И тогда Артист кивнул мне – я стоял внизу у входа в «пыточную». По этому сигналу мы с Боцманом подхватили бренные останки замученного москалями украинского патриота и вынесли их к машине. Боцман уже был в перчатках и успел найти ключ в карманах Шкрабьюка. Мы усадили труп рядом с водительским местом, Боцман сел за руль и укатил. Мы вернулись к Бороде и были несколько удивлены, застав у него Деда. Об операции знали только мы и Борода. Гриша со Светой получили инструкцию после вечеринки отправляться по домам. Деду вообще ничего не говорили. Однако он встретил нас словами:
– Ну что, товарищи, укатали «генерала»? Запираться не имело смысла.
– Слабонервные в УНСО «генералы». Инфаркт. Это Борода перестарался, устроил провокацию.
– Скорее не я, а Семен, – возразил Борода. – Я ж видел, как этот взревновал.
– Видимо, и то и другое, – подытожил Док. – И вероятно, еще что‑то третье. На сердце он мне жаловался, но я не думал, что так все серьезно. Надо было его послушать – он напрашивался, да я увильнул от этой процедуры. Андрей (Док всегда и ко всем обращался только по имени, прозвищ не признавал), дайка мне папироску покрепче.
– А надо было бы со мной посоветоваться, – встрял Дед. – Напрасно молодежь не доверяет старшим товарищам. Да не смотрите на меня так! Ясно же было, что Шкрабьюка будете брать сегодня. Андрюха окна в шахматке занавесил одеялом – вот и понятно, где вы его прятать собрались. Как вы его скрутили, я в глазок видел. Потом вышел на улицу подстраховать, смотрю – несете.
Я посмотрел на Артиста.
– Не видел я никого, – развел руками Артист.

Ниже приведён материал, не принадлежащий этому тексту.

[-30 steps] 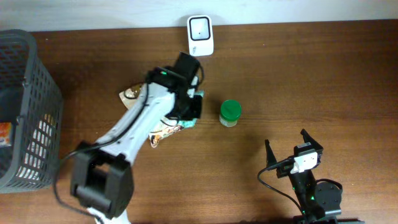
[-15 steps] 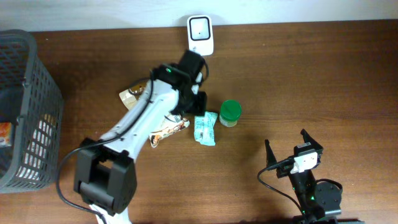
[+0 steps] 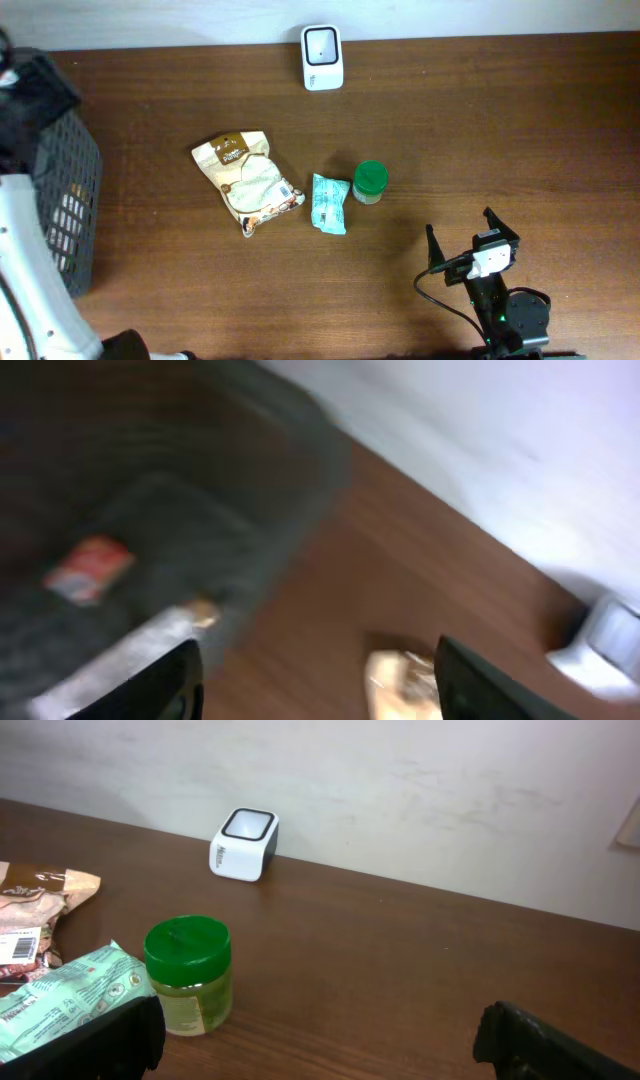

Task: Scan the item barcode
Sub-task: 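Place the mint-green packet with the left gripper beside the jar, then reach the left gripper into the basket and grasp the orange tissue pack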

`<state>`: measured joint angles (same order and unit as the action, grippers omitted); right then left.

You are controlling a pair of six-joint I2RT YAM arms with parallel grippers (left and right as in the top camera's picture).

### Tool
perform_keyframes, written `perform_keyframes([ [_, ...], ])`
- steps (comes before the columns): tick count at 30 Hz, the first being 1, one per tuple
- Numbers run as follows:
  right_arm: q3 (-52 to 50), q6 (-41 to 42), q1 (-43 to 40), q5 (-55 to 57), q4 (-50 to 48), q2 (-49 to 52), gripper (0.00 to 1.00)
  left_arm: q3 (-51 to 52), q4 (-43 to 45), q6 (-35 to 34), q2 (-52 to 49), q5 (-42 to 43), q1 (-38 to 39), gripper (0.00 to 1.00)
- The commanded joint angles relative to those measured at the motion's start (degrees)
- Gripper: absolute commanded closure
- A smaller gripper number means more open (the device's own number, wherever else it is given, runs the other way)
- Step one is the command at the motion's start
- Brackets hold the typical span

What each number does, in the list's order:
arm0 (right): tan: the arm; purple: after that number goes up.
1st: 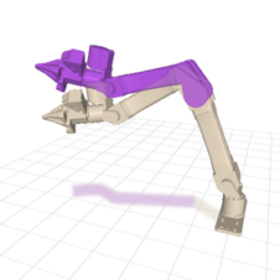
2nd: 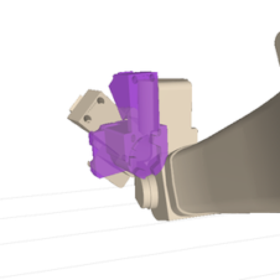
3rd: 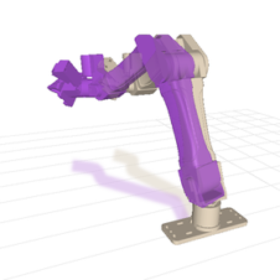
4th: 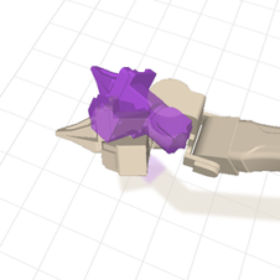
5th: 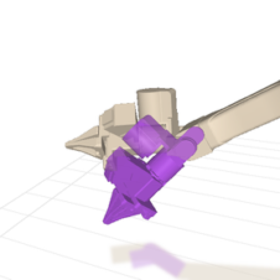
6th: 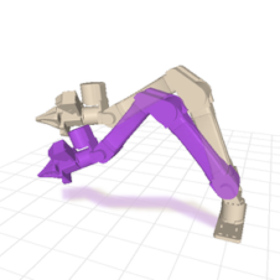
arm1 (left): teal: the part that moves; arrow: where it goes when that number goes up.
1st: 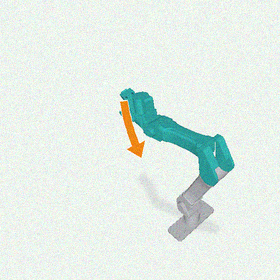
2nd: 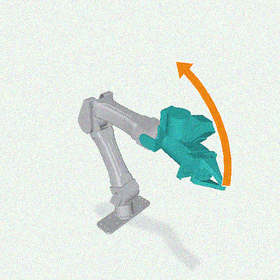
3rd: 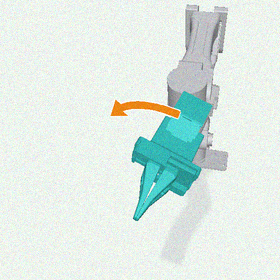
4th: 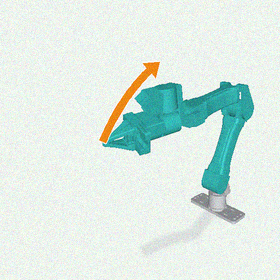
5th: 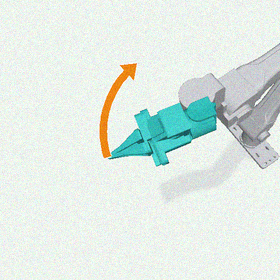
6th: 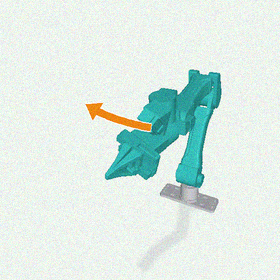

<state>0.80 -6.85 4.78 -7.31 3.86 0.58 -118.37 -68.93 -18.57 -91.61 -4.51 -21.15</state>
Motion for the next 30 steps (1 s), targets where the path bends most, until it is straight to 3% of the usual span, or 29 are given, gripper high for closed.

– Ты пешеходов смотрел, – объяснил Дед. – А я стоял за кусточком. Ты пождал минуту и пошел сигналить. А я эту минуту на тебя любовался!
– Хорошо, – сказал я. – А что бы вы посоветовали, если бы мы к вам обратились?
– Языка выдержать надо. Денька два в темной. Жрать не давать. Можно пару раз спуститься к нему и навалять. И не говорить ему ничего. Потом еще раз навалять – и на допрос.
– Отлично. Но здесь его держать два дня негде. Сюда могли из ЖЭКа наведаться. Да и хватятся его.
– Опять же меня не спросили. Сарай под балконом нашим с Лариской видели? Знаете, какая там дверь? Сам ставил! Окон там нет. Связать, кляп, и вылежит там на полу земляном сколько надо.
– Хорошо. А потом мы его отпустим, а он догадается, где его держали. Ну, например, по звукам, голосам, доносящимся со двора. Или по размерам и форме сарая?
– Так языков разве же отпускают? – изумился Дед. – Если это в нашем тылу, то в плен они идут, а если в их – то в расход.
– Николай Иванович, – одернул его Док. – Сейчас не война.
– Как так не война! Целая армия стоит в горах, того и гляди, на Россию попрут, а ты говоришь – не война.
Однако пора было возвращаться Боцману, а его все не было. Ввалился он только минут через сорок.
– Здравствуйте, дедушка! Что ж вы прятались, не заходили?
– Это он меня фарами присветил, когда выезжал, – пояснил Дед. – Хороший глаз у парня. Узнал.
– В этом чертовом городе ночью светофоры не мигают! – возмущался Боцман. – Мигают желтеньким в дежурном режиме. И вообще, мертвый город. Ни машин, ни пешеходов, ни ментов. Я хотел его у светофора поставить, пересадить, и будто его там и прихватило. Только ни одного перекрестка, где бы ему нужно было притормозить, не оказалось. Остановил просто так, якобы он себя плохо почувствовал и успел остановиться. Руку на сердце еле пристроил, коченеть, зараза, начал.